Here, IET has not alleged any behavior by Illumina that suggests Illumina used any sort of trademark or trade symbol of IET, and IET does not claim Illumina ever misled customers about the source of relevant sequencing units. We thus agree that IET has failed to meet the requirement of subsection 12. Id. (dismissing claim under UDTPA subsection 12 because plaintiff did not allege defendant "tried to pass of its services as those of [plaintiff]," and because there was no confusion which company was contacting customers); Lorillard Tobacco Co. v. Elston Self Serv. Wholesale Groceries, Inc., No. 03 C 4753, 2009 WL 1635735, at *5 (N.D. Ill. June 9, 2009) ("The concern over `a likelihood of confusion or misunderstanding' in the Deceptive Practices Act is the same as that in trademark infringement cases. The focus is whether there is a likelihood of confusion over the origin of the product.") (internal citation omitted).
We do find, however, that IET's allegations could fit subsection 11. There is scant case law interpreting "price reduction" under the UDTPA; however, Illinois courts have directed the UDTPA is to be given broad interpretation. Duhl v. Nash Realty Inc., 102 Ill.App.3d 483, 495, 429 N.E.2d 1267, 1277 (1st Dist. 1981) ("There is a clear mandate from the Illinois legislature that the courts of this State utilize the Act to the utmost degree in eradicating all forms of deceptive and unfair business practices and grant appropriate remedies to injured parties."). Illumina argues that IET does not plead any behavior of Illumina that falls under subsection 11 because IET claims Illumina made false statements regarding "Illumina's ability to charge software relicensing fees," statements Illumina claims are not related to "price reductions." (Mem. at 14.)

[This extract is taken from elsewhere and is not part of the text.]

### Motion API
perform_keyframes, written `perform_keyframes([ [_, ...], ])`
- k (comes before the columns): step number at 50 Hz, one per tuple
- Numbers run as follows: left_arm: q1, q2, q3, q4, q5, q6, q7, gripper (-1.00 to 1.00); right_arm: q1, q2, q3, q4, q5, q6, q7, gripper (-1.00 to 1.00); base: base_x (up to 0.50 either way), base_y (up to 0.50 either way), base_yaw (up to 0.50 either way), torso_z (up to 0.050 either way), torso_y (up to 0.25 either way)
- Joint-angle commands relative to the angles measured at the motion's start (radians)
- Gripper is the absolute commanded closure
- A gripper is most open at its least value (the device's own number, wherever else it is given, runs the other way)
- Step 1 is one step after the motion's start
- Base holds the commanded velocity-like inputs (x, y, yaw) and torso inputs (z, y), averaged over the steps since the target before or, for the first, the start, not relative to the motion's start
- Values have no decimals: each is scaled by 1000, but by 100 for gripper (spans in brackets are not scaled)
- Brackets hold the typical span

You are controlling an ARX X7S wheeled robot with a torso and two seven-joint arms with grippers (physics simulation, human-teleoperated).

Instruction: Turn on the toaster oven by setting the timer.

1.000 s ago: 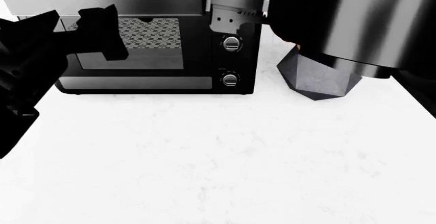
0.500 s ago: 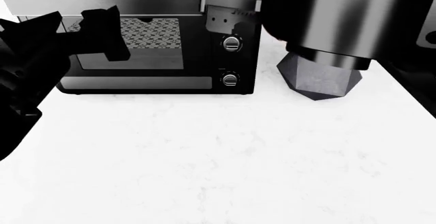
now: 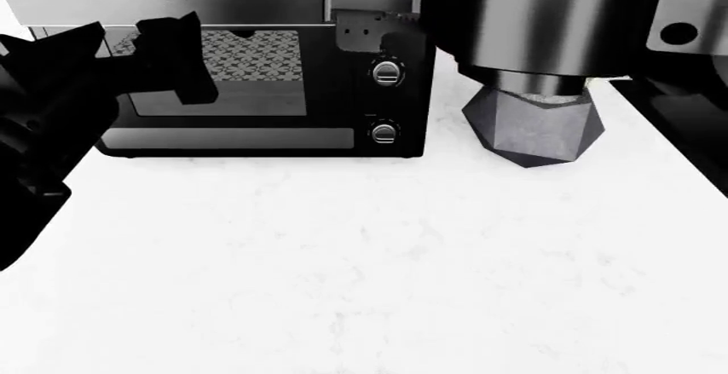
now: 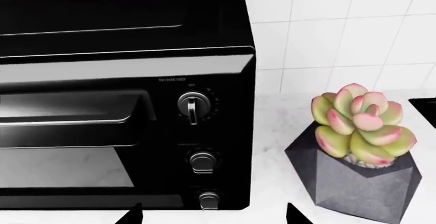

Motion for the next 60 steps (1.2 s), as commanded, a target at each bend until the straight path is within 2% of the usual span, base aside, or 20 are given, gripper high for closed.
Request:
perform_keyframes([
  [1, 1, -4, 3, 1, -5, 5, -2, -100, 23, -25, -31, 59, -23, 33, -51, -100, 0, 0, 0, 0, 0],
  [60, 9, -21, 21, 2, -16, 33, -5, -100, 34, -95, -96, 180, -121, 45, -147, -100, 0, 0, 0, 0, 0],
])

However, we agree with IET that Illumina's alleged behaviors could fall within the scope of subsection 11 if we consider the total price of a used Illumina unit to include both its price and the cost of its operating software. IET argues Illumina made false or misleading statements about Illumina's ability to charge software licensing fees for used Illumina sequencing units, and that a customer would not be subject to this fee should they purchase a used Illumina unit directly from Illumina. (2d Am. Compl. ¶¶ 5-6.) When considering the total price of a unit, the result of Illumina's threatened licensing fee is a lower total cost of a used Illumina sequencing unit if purchased from Illumina instead of IET. If Illumina did not have the right to charge this software licensing fee, this could constitute a false or misleading statement about its ability to offer a reduced price for the same equipment. Accordingly, making all inferences in IET's favor, we find IET's allegations could state a violation of subsection 11, and accordingly deny Illumina's motion to dismiss Count IV.

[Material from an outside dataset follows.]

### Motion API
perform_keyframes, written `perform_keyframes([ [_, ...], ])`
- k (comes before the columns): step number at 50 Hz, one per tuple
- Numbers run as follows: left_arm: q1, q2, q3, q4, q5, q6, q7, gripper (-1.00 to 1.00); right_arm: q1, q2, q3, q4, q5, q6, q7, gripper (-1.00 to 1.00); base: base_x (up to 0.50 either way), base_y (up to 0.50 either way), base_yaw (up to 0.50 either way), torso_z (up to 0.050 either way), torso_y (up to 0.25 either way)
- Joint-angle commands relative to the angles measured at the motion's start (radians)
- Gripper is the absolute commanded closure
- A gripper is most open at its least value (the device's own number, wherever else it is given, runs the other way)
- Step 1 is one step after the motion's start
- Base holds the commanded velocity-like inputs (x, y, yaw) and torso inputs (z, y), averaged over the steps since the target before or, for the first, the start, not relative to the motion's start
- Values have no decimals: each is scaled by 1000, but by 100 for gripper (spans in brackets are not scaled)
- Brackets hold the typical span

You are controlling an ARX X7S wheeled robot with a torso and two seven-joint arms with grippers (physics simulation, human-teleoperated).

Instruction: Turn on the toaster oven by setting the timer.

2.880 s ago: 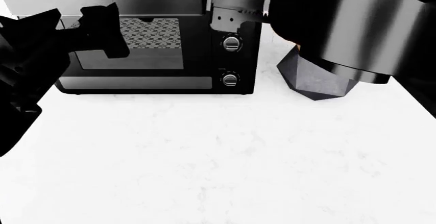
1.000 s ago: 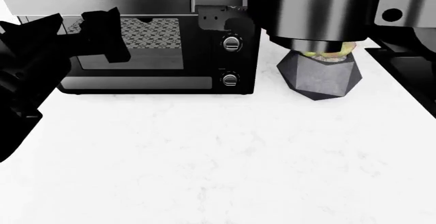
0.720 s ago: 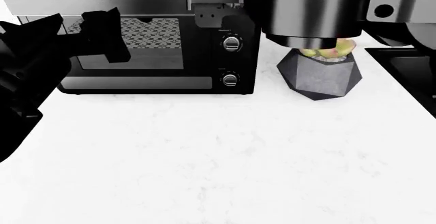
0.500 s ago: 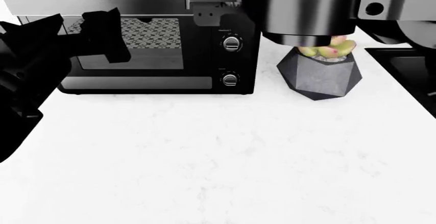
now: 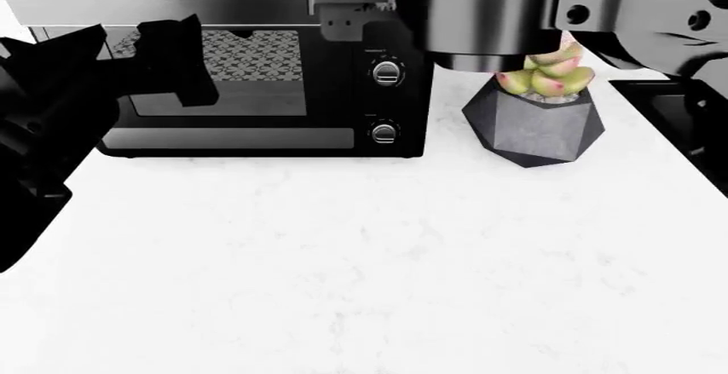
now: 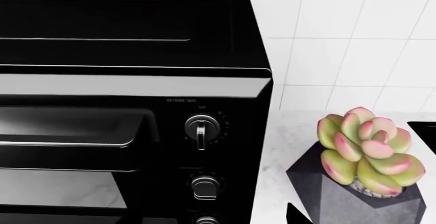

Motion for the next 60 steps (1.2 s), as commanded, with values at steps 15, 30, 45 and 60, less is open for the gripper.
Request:
perform_keyframes([
  [15, 1, -7, 9, 0, -4, 11, -2, -100, -3, -38, -24, 64, -10, 17, -46, -100, 0, 0, 0, 0, 0],
  [30, -1, -9, 16, -5, 2, 18, 2, -100, 0, -53, -38, 111, -28, 28, -76, -100, 0, 0, 0, 0, 0],
  [45, -1, -12, 22, -9, 5, 25, 4, -100, 4, -81, -45, 143, -36, 36, -105, -100, 0, 0, 0, 0, 0],
  [60, 1, -15, 28, -8, 2, 31, 2, -100, 3, -82, -53, 172, -47, 33, -112, -100, 0, 0, 0, 0, 0],
])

For the aforementioned reasons, we hereby deny Illumina's motion to dismiss. Illumina shall file its answer to IET's second amended complaint on or before September 12, 2018. The principal attorneys for Illumina and IET shall appear before the Court with an agreed written discovery plan at the Court's status call on October 18, 2018 at 10:30 a.m. It is so ordered.